"""
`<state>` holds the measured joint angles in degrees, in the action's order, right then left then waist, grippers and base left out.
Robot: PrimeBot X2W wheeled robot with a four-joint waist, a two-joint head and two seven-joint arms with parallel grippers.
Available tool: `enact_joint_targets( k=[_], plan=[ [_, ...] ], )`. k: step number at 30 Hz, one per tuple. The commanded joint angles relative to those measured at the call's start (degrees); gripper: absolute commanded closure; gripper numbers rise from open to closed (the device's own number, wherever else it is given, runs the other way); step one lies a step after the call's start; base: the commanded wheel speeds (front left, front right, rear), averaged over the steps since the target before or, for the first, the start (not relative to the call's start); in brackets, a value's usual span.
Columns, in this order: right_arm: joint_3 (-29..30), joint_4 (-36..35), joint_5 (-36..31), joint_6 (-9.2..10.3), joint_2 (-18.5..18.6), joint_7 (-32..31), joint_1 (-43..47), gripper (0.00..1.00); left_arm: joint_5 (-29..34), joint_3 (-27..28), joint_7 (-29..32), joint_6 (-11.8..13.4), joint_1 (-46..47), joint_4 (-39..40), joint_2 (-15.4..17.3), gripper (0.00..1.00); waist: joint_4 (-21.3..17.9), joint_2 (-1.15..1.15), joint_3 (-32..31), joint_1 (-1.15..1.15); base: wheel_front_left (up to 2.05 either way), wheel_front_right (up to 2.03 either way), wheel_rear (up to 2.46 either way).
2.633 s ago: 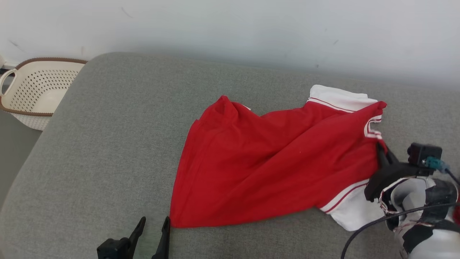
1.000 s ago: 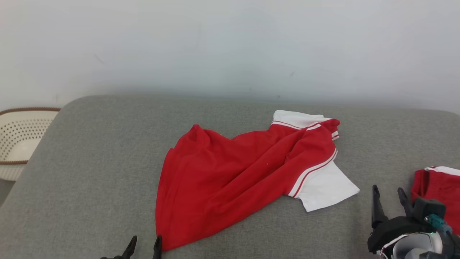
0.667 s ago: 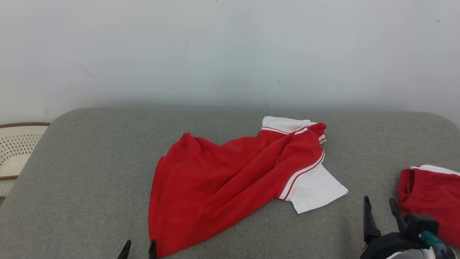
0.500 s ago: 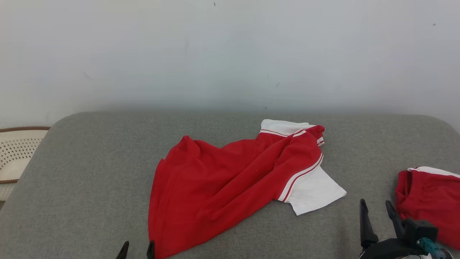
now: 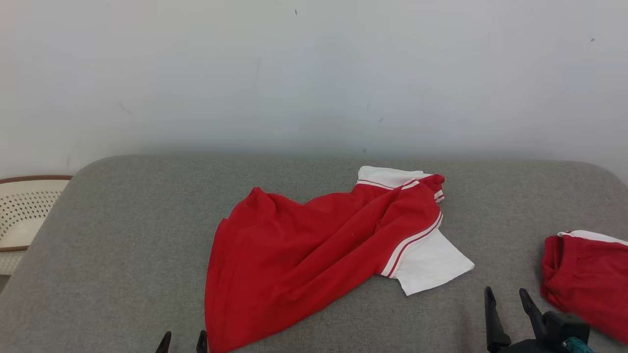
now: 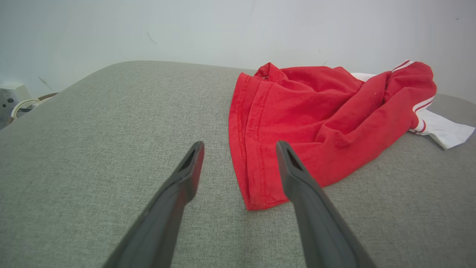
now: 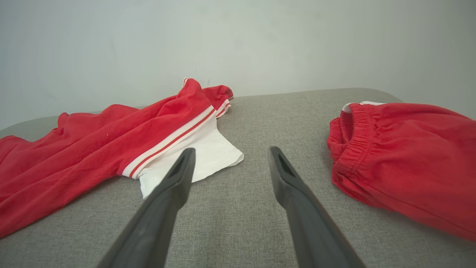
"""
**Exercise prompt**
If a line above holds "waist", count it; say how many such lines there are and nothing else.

**Exercise response**
3